You are right, and I apologize for misunderstanding what you're trying to do. I mistakenly thought you were trying to find the angle between the plane's normal and the line rather than the angle between the plane itself and the line.

• Linear Algebra and Differential Equations, Charles G. Cullen
• An Introduction to Linear Algebra with Applications, Steven Roman
• Linear Algebra, P. G. Kumpel and J.A. Thorpe
• Elementary Linear Algebra, 5th Ed., Howard Anton

10. Dec 2, 2014

### Staff: Mentor

Yes, I misunderstood what was being asked here.

11. Dec 2, 2014

### mafagafo

Thanks, and no problem about that. But it was somewhat settled and I was only waiting for LCKurtz to comment my on my answer. Also thanks for the books, I guess the first one is a bit out of what I can grasp but will look into the others.

12. Dec 2, 2014

### ehild

It looks correct.

13. Dec 2, 2014

### mafagafo

Make up your mind, I am writing a "proof" here. I was distracted but I still think I got it right.

14. Dec 2, 2014

### Staff: Mentor

Using the original two vectors, you had $cos(\theta) = 1/6$, from which we get $\theta \approx 80.4°$. If $cos(\theta) = -1/6$, you get $\theta \approx 99.6°$. Does it make sense to subtract 90° here if you want the angle between the two vectors (not the angle between the line direction and the plane)?

15. Dec 2, 2014

### mafagafo

Imagine the "normalized" normal being [0, 1, 0]. Let the vector v be [a, b, c] where are b is negative. The dot product is b, therefore negative.
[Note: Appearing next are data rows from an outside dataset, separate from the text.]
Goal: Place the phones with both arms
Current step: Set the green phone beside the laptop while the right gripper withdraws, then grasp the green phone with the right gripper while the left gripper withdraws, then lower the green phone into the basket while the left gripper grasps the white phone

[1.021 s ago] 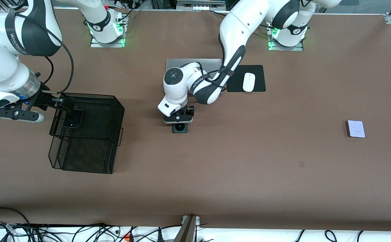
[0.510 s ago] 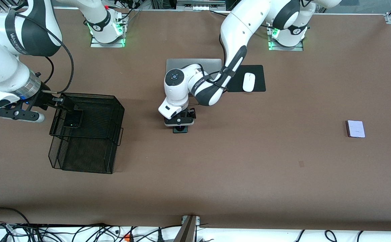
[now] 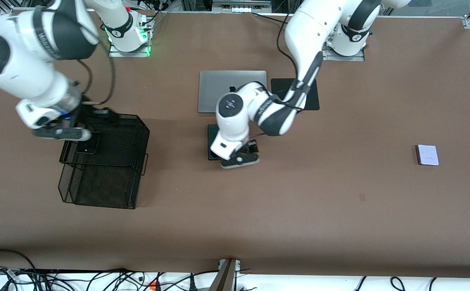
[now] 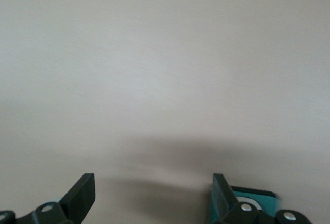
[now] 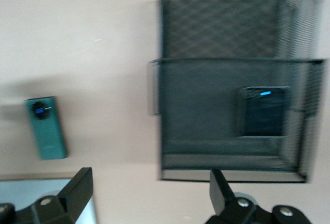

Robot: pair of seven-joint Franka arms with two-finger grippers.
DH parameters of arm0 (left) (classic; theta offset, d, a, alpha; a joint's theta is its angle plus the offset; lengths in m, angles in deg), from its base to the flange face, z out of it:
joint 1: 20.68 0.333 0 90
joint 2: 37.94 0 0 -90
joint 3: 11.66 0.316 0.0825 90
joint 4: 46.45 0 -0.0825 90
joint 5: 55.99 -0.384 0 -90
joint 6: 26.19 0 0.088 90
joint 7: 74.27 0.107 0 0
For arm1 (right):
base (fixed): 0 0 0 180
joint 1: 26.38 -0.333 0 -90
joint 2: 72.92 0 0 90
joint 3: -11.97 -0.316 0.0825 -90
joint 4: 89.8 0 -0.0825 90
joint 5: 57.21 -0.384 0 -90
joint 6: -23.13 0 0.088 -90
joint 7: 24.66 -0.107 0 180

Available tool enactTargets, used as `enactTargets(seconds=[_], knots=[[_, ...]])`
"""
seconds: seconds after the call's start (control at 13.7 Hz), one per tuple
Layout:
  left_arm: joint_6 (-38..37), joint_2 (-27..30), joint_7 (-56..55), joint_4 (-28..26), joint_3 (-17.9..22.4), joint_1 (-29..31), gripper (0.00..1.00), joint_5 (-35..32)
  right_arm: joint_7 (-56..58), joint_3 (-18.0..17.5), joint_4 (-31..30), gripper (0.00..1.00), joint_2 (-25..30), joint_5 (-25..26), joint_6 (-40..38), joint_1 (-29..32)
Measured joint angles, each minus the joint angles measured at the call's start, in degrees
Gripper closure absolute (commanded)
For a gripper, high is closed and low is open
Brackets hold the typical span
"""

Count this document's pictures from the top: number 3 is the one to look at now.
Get black flip phone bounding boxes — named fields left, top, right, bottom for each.
left=76, top=131, right=100, bottom=155

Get green phone round camera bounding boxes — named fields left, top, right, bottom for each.
left=207, top=124, right=229, bottom=161

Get lilac phone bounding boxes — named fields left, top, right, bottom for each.
left=416, top=144, right=440, bottom=167

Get black mesh two-tier basket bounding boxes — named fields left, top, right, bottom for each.
left=58, top=112, right=150, bottom=210

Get silver closed laptop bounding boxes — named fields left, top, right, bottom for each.
left=198, top=70, right=268, bottom=114

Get black mouse pad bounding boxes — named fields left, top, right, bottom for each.
left=271, top=78, right=320, bottom=111

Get power strip white sockets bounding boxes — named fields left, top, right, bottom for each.
left=212, top=0, right=272, bottom=13

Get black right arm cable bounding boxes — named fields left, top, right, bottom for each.
left=77, top=40, right=116, bottom=108

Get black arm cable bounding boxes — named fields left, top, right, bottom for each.
left=276, top=12, right=300, bottom=81
left=77, top=40, right=116, bottom=108

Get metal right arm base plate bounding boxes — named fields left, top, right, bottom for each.
left=109, top=40, right=151, bottom=58

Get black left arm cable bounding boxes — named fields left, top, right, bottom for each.
left=276, top=12, right=300, bottom=81

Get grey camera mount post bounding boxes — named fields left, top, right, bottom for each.
left=209, top=259, right=241, bottom=291

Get long black table cable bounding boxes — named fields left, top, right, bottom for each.
left=252, top=12, right=290, bottom=24

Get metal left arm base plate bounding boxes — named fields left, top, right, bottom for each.
left=322, top=46, right=365, bottom=62

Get tangled black floor cables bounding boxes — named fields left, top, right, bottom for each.
left=0, top=267, right=219, bottom=291

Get black looped floor cable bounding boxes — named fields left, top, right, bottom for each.
left=0, top=249, right=37, bottom=271

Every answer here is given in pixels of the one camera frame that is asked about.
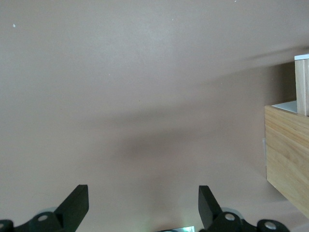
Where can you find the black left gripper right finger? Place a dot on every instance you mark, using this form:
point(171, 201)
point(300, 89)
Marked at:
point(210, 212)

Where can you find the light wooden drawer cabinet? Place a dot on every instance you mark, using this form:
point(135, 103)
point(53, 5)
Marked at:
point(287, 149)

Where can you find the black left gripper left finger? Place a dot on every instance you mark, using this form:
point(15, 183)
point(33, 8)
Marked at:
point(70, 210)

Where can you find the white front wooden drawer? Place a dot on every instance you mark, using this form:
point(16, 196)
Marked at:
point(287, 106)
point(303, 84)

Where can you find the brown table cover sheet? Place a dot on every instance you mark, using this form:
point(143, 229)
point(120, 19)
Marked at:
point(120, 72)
The cos^-1 gives me the angle (obtuse) between the normal and v. Let $\alpha$ be this angle. Let $\beta + \gamma = \alpha$ and Let $\beta$ be the angle between the normal and the plane (90 degrees) and $\gamma$ the angle between the direction vector and the plane. I get rid of beta and all that remains is the angle between the plane and the vector.

But I want the angle between the line and the plane (the angle of intersection), right?

16. Dec 2, 2014

### Staff: Mentor

Yes, in that case subtracting 90° gives you the angle between the plane and the line.

In your example with a normal of <0, 1, 0>, the plane in question is parallel to the x-z plane. A simpler example in two-d might be helpful. Instead of <0, 1, 0> let's look at the vector <1, 0>, a vector that is normal to the y-axis. For the line direction, let's use <-1, 1>.

Using the formula in your first post, which still applies here, we get $cos(\theta) = -1/2$ so $\theta$ = 120°. The acute angle that <-1, 1> makes with the normal is 180° - 120° = 60°. The angle that <-1, 1> makes with the y-axis (standing in for the plane in your example) is 120° - 90° = 30°.

I hope everything is clear now.

17. Dec 2, 2014

### mafagafo

Yes it is (and somewhat was) clear. I just wanted to know that my answer to Kurtz was correct, and it was. I have read so many examples with xyz that I forgot to use just xy in my "demonstration".

18. Dec 2, 2014

### LCKurtz

Sorry I didn't get back to you mafagafo. I had to go to Chicago last week so was away for a while. But, yes, your answer to my question was correct.

19. Dec 2, 2014

### mafagafo

Thanks and no problem, it is nice that you commented another possible case.